# Your goal
Report every line of the data that includes "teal".

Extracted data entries
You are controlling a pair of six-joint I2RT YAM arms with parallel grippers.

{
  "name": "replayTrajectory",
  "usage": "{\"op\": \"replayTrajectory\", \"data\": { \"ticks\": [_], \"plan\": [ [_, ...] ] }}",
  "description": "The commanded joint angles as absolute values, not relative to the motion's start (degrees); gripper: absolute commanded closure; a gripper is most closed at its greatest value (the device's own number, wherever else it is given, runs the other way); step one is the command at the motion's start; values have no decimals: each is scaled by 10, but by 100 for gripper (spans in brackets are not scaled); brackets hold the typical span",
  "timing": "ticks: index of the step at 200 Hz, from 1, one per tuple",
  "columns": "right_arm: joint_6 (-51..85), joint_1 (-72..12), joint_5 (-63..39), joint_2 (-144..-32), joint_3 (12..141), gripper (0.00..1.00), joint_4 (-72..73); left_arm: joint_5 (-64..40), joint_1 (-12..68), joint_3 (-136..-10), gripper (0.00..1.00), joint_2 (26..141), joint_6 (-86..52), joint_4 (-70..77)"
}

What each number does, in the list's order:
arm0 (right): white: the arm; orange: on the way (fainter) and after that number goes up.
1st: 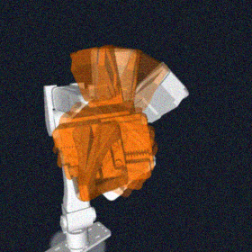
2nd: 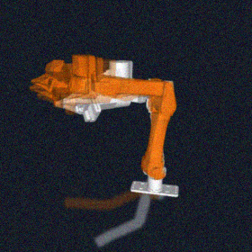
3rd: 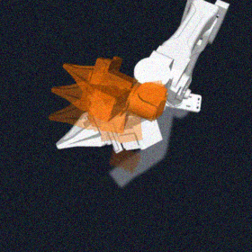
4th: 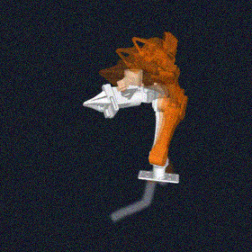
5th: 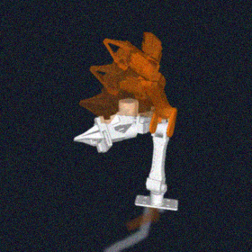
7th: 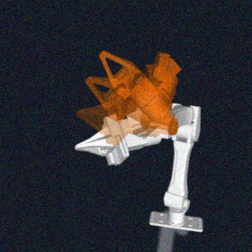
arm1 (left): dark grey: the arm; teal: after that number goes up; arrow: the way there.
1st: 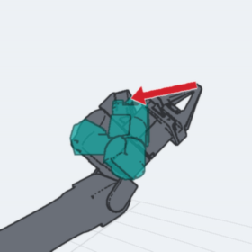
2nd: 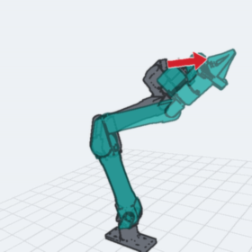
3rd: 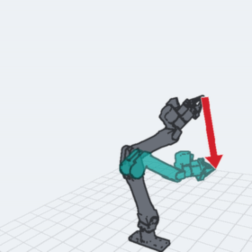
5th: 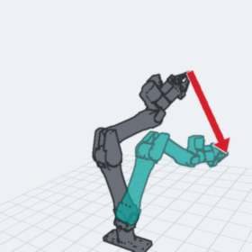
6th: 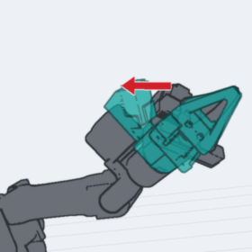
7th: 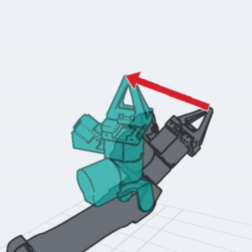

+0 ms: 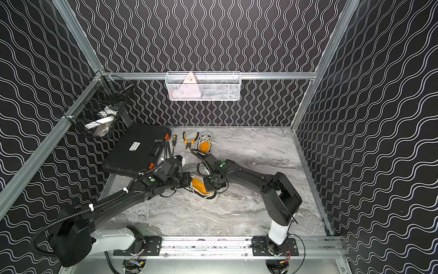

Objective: Insert the insole into the shoe

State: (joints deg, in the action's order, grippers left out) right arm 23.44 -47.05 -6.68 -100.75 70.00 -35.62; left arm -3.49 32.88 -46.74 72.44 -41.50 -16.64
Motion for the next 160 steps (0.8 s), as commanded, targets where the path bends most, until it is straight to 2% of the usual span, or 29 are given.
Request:
{"op": "replayTrajectory", "data": {
  "ticks": [1,55,85,139,160],
  "plan": [
    [218,-478,-5,-998,678,92,-308,-43,328,-462,100,717,-439,-122],
    [183,-494,41,-936,678,90,-264,-34,328,-455,100,715,-438,-127],
    [177,-507,35,-959,674,88,-273,-32,328,-456,100,715,-445,-127],
    [180,-515,108,-958,608,87,-257,-31,327,-449,100,709,-444,-132],
    [174,-517,142,-945,616,79,-270,-29,328,-452,100,712,-441,-132]
  ]
}}
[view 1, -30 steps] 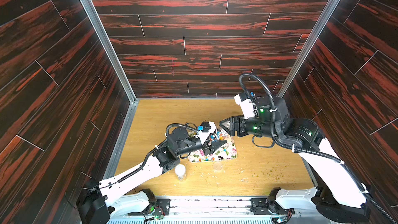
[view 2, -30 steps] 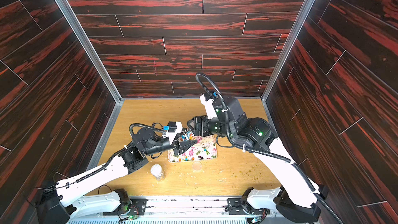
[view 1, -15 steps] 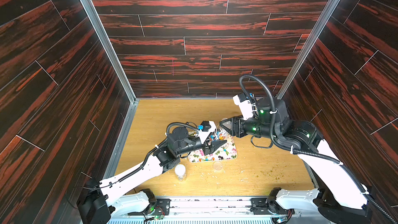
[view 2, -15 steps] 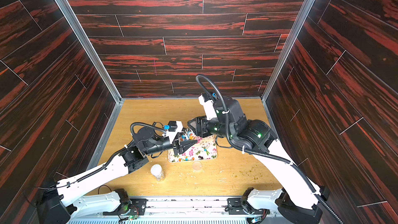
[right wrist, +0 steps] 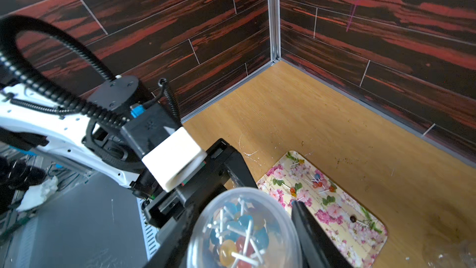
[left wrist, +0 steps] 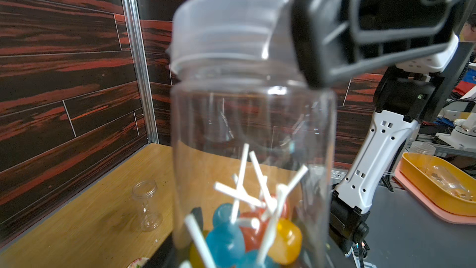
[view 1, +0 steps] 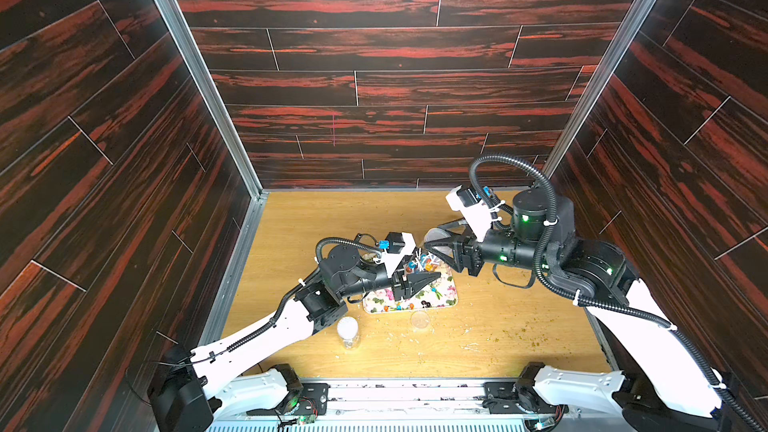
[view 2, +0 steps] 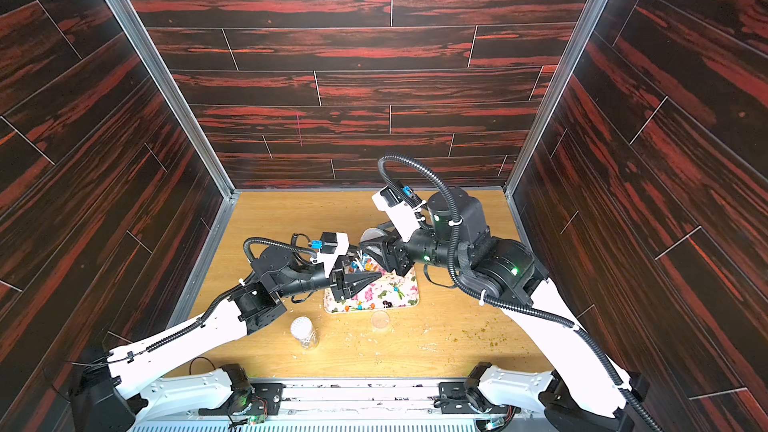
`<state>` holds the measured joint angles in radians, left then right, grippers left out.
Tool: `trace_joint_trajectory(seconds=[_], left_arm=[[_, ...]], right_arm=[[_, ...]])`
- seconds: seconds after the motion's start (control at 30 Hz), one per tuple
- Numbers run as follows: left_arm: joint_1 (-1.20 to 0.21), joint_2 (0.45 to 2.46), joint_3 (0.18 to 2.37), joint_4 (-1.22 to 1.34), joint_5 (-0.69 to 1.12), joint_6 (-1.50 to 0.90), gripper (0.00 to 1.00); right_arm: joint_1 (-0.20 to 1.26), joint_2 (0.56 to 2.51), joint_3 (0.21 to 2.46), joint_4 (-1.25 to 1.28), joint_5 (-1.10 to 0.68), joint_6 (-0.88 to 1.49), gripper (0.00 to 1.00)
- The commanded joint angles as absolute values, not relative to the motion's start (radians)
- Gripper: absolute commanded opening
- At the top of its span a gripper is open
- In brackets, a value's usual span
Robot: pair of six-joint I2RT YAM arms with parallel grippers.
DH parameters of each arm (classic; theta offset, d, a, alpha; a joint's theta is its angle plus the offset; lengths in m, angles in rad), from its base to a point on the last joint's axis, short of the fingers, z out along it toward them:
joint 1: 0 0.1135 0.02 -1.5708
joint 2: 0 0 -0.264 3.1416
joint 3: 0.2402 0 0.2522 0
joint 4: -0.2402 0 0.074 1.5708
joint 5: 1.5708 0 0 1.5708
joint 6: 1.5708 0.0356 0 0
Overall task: Pour the candies out of the jar
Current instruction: Unscrew the lid from the jar.
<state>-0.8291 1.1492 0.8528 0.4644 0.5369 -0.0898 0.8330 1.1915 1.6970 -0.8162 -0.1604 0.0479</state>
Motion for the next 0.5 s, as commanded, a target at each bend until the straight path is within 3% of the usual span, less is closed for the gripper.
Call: trace_joint_trajectory(seconds=[0.0, 0.23, 0.47], left_arm=[[-0.824, 1.128, 0.876, 0.482, 0.57, -0.181, 0.56], [-0.824, 1.129, 0.87, 0.5, 0.595, -0.209, 0.56], [-0.824, 1.134, 0.871, 0.523, 0.597, -0.222, 0.56]], right_arm=[[0.823, 1.198, 1.714, -0.816, -0.323, -0.189, 0.43], [0.731, 1.168, 1.709, -0.8, -0.531, -0.306, 0.43], [0.719, 1.187, 1.724, -0.834, -0.559, -0.327, 0.44]])
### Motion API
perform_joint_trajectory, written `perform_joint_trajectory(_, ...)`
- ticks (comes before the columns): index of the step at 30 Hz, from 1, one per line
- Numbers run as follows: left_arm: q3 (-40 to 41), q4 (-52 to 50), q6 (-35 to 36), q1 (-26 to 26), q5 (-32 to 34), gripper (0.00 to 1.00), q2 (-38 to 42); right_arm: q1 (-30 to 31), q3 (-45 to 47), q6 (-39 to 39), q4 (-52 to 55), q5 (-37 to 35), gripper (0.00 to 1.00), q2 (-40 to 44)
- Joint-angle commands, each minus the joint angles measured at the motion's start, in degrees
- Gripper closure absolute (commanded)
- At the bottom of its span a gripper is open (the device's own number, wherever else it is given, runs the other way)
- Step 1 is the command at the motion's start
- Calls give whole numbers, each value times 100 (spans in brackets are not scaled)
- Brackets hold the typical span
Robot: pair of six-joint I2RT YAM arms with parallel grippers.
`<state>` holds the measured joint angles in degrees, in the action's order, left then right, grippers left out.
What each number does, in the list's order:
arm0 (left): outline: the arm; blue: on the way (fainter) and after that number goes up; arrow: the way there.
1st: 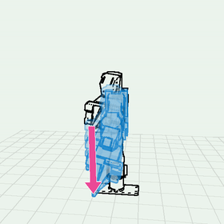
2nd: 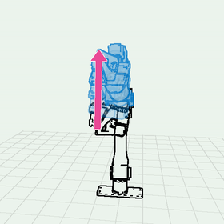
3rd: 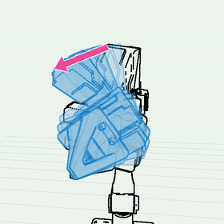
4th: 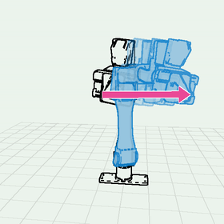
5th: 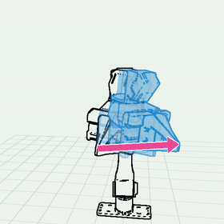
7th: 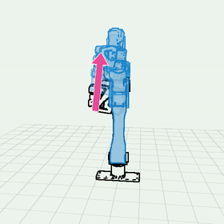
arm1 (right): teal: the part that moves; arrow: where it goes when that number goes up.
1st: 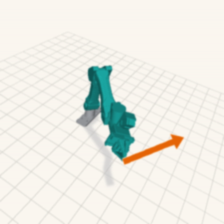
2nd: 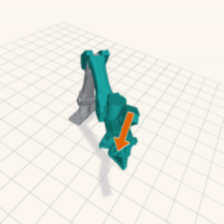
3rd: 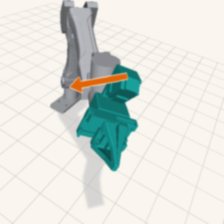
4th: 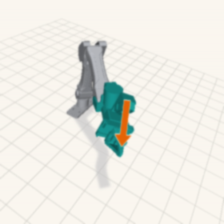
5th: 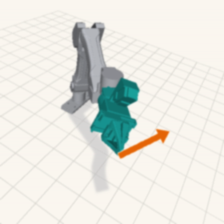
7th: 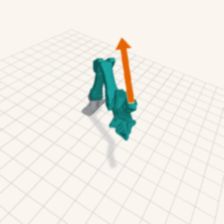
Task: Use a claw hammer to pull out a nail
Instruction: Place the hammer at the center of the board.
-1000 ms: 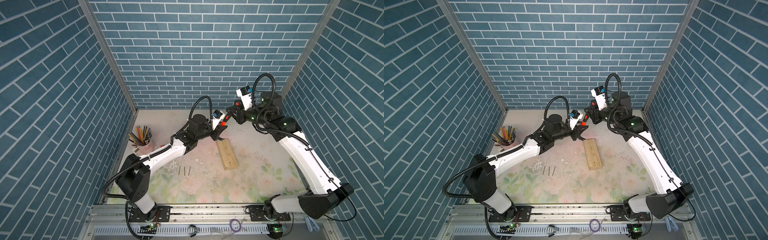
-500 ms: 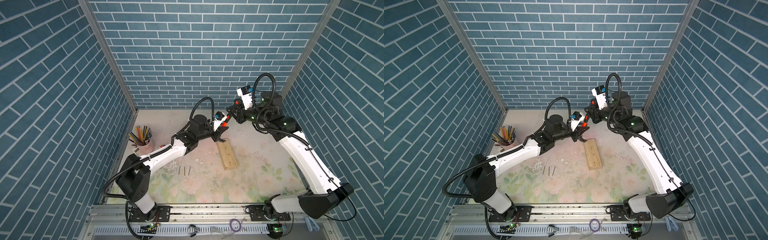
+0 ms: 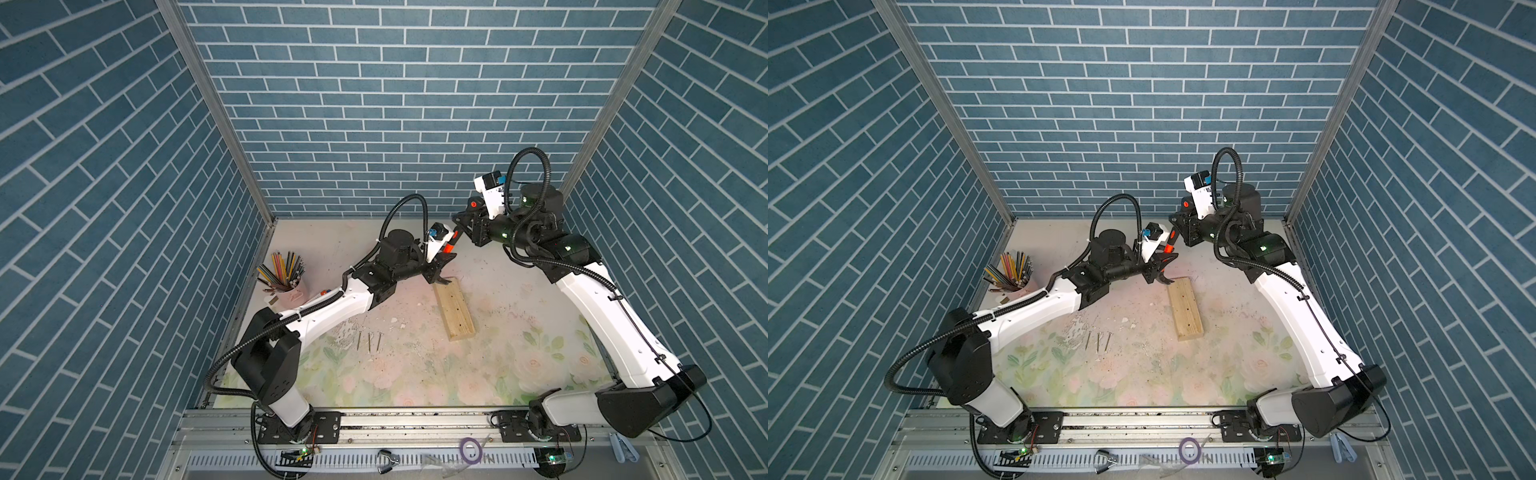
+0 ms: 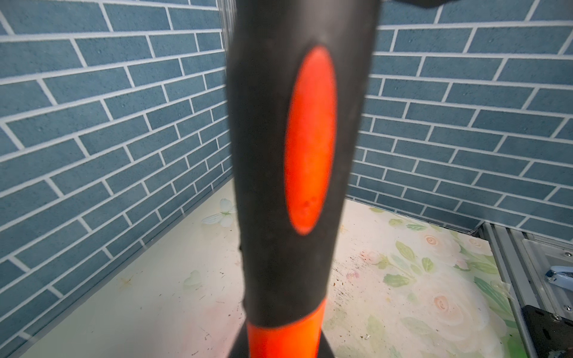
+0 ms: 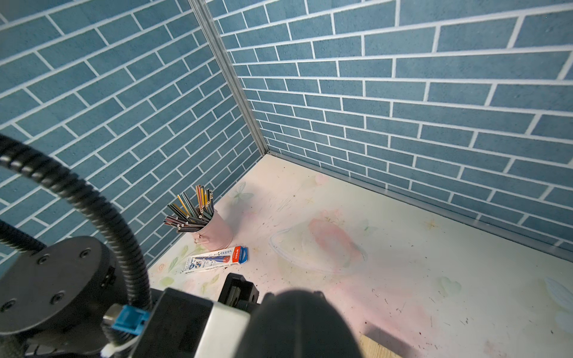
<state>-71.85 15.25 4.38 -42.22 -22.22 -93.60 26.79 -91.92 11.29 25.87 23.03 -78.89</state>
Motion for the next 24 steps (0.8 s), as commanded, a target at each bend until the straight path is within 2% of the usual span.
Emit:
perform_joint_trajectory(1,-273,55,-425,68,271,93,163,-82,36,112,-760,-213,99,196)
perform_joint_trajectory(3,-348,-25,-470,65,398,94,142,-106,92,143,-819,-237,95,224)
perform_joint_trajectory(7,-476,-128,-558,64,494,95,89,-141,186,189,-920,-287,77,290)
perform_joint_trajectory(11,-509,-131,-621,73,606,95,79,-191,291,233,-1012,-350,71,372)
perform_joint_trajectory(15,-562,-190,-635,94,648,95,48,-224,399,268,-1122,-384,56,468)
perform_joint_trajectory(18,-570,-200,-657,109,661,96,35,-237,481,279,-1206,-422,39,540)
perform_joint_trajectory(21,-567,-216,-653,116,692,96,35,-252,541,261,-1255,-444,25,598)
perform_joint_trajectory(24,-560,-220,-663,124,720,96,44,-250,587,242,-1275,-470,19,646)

# Task result
arm1 (left): dark grey: the arm; teal: after that number goes up; arrow: the way there.
arm1 (right): teal: the part that moves; arrow: where it goes when that number goes up.

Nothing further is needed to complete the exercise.